- **Action item**
Beginning with the line that includes "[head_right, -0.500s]", return every remaining line of the material exactly as it reads, but not the pictures.

*** Supplied data ***

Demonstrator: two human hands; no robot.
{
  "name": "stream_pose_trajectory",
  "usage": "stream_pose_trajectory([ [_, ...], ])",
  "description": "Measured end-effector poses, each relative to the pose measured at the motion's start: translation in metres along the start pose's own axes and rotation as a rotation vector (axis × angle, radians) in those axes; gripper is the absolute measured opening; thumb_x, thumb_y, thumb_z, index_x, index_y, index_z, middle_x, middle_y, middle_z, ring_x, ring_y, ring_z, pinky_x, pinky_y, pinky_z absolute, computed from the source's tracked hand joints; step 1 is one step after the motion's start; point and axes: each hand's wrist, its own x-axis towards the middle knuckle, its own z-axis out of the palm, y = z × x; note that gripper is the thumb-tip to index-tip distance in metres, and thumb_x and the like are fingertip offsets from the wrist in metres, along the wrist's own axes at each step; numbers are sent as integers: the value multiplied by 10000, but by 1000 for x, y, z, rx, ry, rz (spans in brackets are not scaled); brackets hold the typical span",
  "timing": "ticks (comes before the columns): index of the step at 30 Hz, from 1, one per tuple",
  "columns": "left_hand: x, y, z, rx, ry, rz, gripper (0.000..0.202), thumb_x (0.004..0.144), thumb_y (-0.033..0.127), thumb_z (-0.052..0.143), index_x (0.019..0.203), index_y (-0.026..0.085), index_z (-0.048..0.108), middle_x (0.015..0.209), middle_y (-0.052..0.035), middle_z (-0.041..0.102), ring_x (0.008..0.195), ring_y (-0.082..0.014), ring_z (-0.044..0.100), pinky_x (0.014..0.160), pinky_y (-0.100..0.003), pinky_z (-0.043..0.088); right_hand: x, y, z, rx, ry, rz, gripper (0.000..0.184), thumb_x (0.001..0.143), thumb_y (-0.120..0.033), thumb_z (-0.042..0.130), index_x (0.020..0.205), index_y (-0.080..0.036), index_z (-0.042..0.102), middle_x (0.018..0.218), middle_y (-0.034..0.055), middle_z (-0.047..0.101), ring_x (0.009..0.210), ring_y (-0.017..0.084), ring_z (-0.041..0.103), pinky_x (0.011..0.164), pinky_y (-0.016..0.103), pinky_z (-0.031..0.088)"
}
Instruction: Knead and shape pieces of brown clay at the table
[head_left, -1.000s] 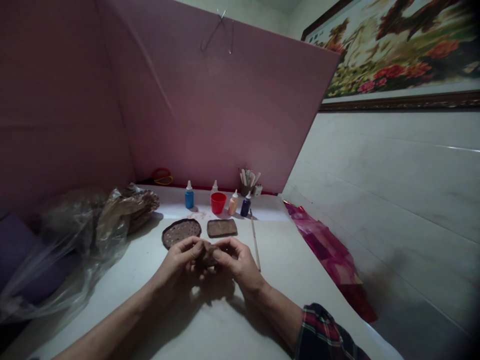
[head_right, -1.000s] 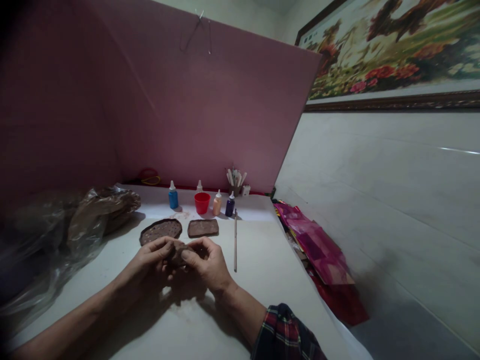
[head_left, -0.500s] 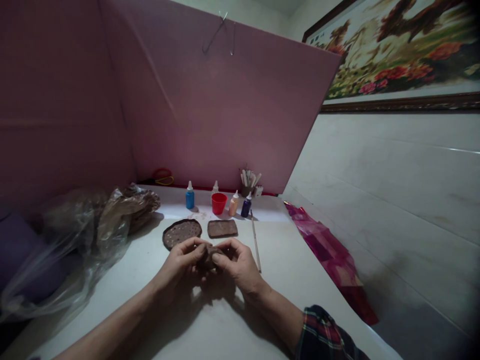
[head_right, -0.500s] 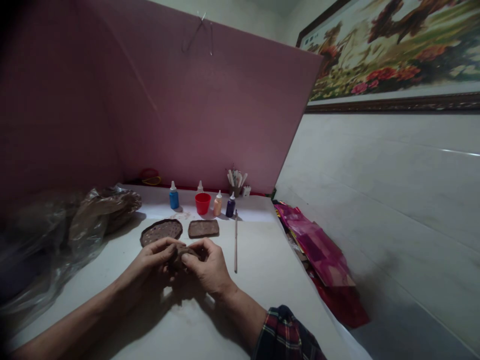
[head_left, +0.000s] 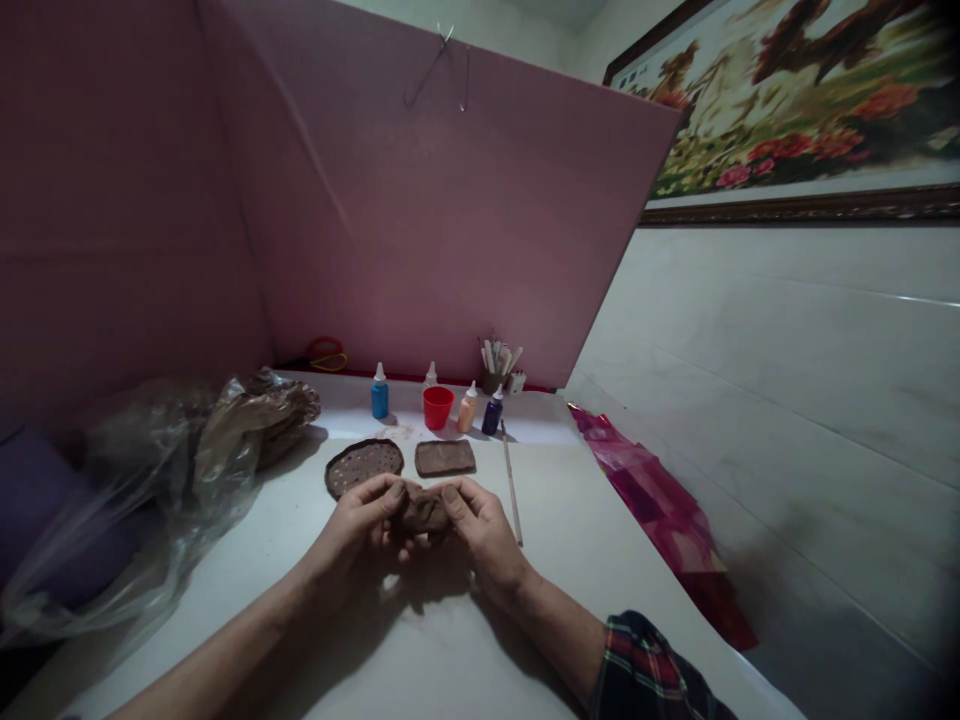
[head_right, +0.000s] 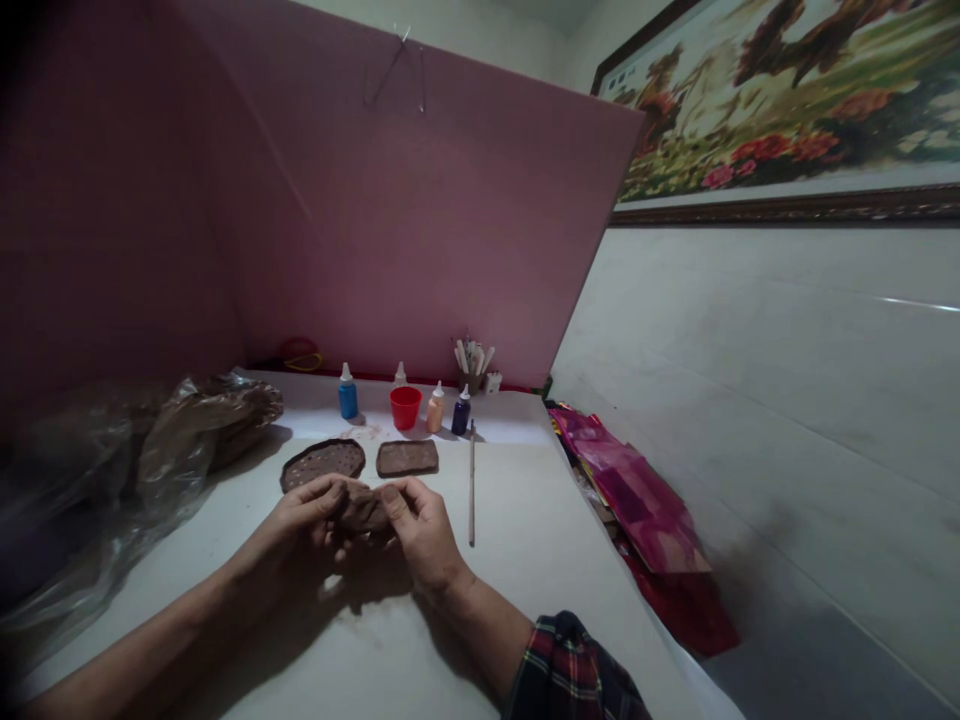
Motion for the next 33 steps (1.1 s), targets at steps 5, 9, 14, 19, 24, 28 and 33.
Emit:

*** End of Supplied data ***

- **Reply to the task**
[head_right, -0.500s] 
[head_left, +0.000s] 
[head_right, +0.000s] 
Motion for the next 33 steps (1.1 s), targets at steps 5, 9, 14, 19, 24, 28 and 33.
Emit:

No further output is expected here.